- Work required: A single number is needed: how many lines of the data hold the word "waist".

- Stored data:
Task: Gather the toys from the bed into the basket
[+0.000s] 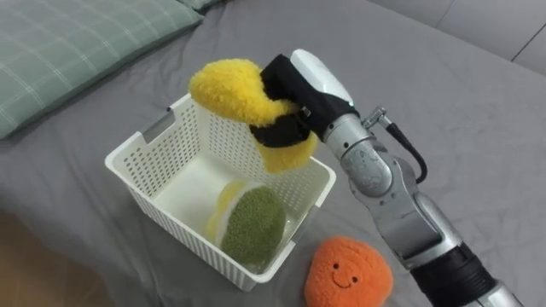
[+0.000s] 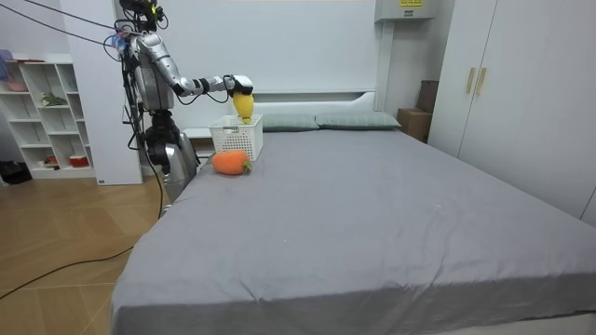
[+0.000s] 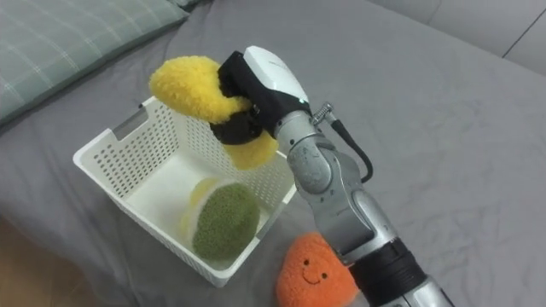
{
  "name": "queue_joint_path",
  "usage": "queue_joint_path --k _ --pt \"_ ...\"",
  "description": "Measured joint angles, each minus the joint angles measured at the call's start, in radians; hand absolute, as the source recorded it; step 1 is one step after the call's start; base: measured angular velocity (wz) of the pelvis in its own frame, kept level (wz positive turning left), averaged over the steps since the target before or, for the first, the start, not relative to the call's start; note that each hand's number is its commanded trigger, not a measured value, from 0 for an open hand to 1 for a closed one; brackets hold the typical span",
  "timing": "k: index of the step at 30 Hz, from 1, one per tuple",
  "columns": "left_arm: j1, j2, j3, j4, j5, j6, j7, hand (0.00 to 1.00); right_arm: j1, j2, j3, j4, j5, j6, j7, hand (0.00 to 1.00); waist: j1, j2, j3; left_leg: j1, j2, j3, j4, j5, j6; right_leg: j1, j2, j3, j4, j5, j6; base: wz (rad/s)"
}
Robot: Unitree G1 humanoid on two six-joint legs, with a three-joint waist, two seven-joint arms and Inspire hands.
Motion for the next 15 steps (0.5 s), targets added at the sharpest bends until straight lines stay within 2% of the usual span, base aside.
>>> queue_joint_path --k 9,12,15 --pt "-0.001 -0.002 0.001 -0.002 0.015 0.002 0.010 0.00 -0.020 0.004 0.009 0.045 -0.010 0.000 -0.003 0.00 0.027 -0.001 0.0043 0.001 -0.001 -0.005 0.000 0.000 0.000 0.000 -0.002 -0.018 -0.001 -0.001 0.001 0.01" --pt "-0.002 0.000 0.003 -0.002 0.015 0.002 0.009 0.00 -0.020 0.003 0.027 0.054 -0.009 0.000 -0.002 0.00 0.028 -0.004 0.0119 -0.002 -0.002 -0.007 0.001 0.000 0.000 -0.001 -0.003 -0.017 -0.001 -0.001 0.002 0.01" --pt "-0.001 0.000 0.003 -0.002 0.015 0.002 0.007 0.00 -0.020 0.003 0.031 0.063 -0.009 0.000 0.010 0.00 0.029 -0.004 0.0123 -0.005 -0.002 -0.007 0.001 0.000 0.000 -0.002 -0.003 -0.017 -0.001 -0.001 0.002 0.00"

- Result below: 2